Se levantó, se acercó a Xu Xiao y le dio una fuerte palmada en el hombro, diciéndole con solemnidad: —Esto es duro para ti.
…
Por la tarde, tras regresar a Binhai, Yang Fei y Qin Yanyang primero fueron al mercado a comprar víveres y luego los dos volvieron a la villa.
Qin Yanyang dijo: —Hace bastantes días que no veo a Yang Wen.
Iré a recogerla para cenar y también a arreglar algunas cosas en la universidad.
Yang Fei sonrió levemente y la miró, preguntando: —¿Además de ser profesora en la universidad, debes de tener otros roles, ¿verdad?
Qin Yanyang sonrió misteriosamente y dijo: —Por ahora es un secreto.
Yang Fei se rio entre dientes, pero no insistió.
Después de ducharse y cambiarse de ropa, Qin Yanyang condujo hasta la universidad.
Una vez en la Universidad de Binhai, Qin Yanyang primero se ocupó de sus asuntos y luego llamó a Yang Wen.
El teléfono sonó durante un buen rato antes de que contestaran, y no fue Yang Wen quien descolgó.
Se escuchó una voz autoritaria: —¿Quién es?
¿Es usted un familiar de Yang Wen?
Qin Yanyang frunció el ceño y preguntó: —¿Quién es usted y por qué tiene el teléfono de Yang Wen?
—Soy Huang Tingquan, de la Oficina de Trabajo Político de la Universidad de Binhai.
Yang Wen ha cometido un grave error en la universidad, se ha enfrentado a un amigo internacional que coopera con la institución y se ha negado a disculparse.
Su actitud ha sido muy mala.
Su nombre de contacto aquí dice «cuñada», así que si usted es un familiar, venga a la Oficina de Trabajo Político de inmediato y ayúdela a reflexionar sobre sus acciones —volvió a sonar la voz autoritaria.
La expresión de Qin Yanyang se ensombreció mientras respondía: —Entendido, iré ahora mismo.
Conocía a Huang Tingquan, un directivo de la universidad y el vicerrector de la Oficina de Trabajo Político.
Al trabajar en una universidad tan prestigiosa como la Universidad de Binhai, ostentaba un alto rango administrativo y ejercía una influencia considerable en la institución.
Sin embargo, el hecho de que Yang Wen supuestamente hubiera cometido un grave error y se hubiera enfrentado a un amigo internacional sin disculparse y con una mala actitud desconcertaba a Qin Yanyang.
Según lo que ella conocía de Yang Wen, no debería tener ese temperamento.
Proveniente de una zona rural remota, siempre había sido algo tímida y no habría causado problemas, y mucho menos reaccionado con una mala actitud después de asustarse.
¿Podría ser que, sabiendo que su hermano y su cuñada eran bastante formidables, hubiera cambiado gradualmente?
Imposible.
Por lo que Qin Yanyang podía juzgar, habiendo pasado mucho tiempo con Yang Wen, sabía que Yang Fei no era ese tipo de persona.
Qin Yanyang había decidido no contarle a Yang Fei sobre este incidente.
Dado el temperamento de Yang Fei, definitivamente se pondría ansioso.
Solo le quedaba la familia de su tío, y si algo le pasaba a Yang Wen, sin duda se desesperaría.
Al llegar a la Oficina de Trabajo Político, Qin Yanyang llamó a la puerta.

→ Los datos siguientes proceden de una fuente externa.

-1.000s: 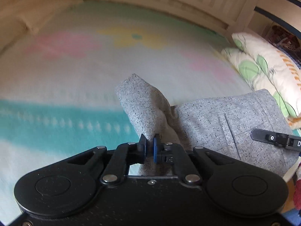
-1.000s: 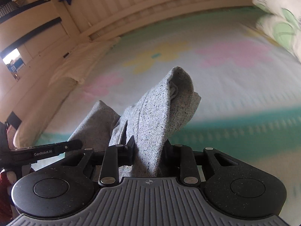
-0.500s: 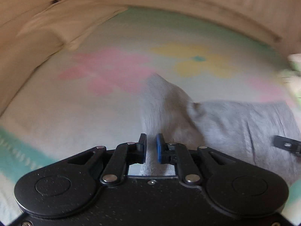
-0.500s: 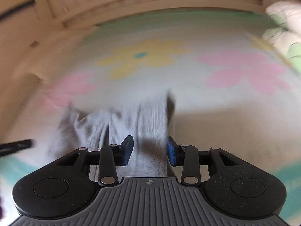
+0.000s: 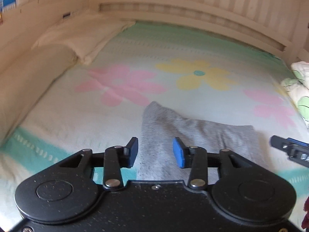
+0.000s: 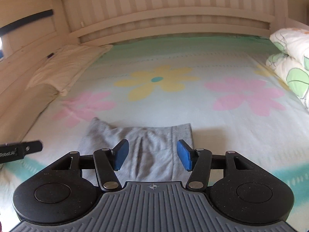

La puerta se abrió y, para su sorpresa, fue Ning Xiaodong quien contestó.
Al verlo, Qin Yanyang frunció el ceño de inmediato: —¿Qué haces aquí?
Ning Xiaodong también se sobresaltó un poco y preguntó: —Yanyang, ¿por qué estás aquí?
¿Viniste a buscarme?
Al ver a Qin Yanyang, Huang Tingquan se levantó para recibirla, sonriendo: —¿Qué viento ha traído a la bella dama de nuestra universidad por aquí?
Jajaja, por favor, entra y toma asiento.
Ignorando a Ning Xiaodong, Qin Yanyang se volvió hacia Huang Tingquan y sonrió: —Soy la cuñada de Yang Wen, he venido para averiguar la situación de Yang Wen.
Huang Tingquan se quedó helado, mientras que la expresión de Ning Xiaodong cambiaba sutilmente, y sus ojos brillaban con un toque de celos y resentimiento.
No se había esperado que la chica fuera la hermana de Yang Fei; esto era demasiado bueno, pensó.
Esta vez, a ver quién puede ayudarte.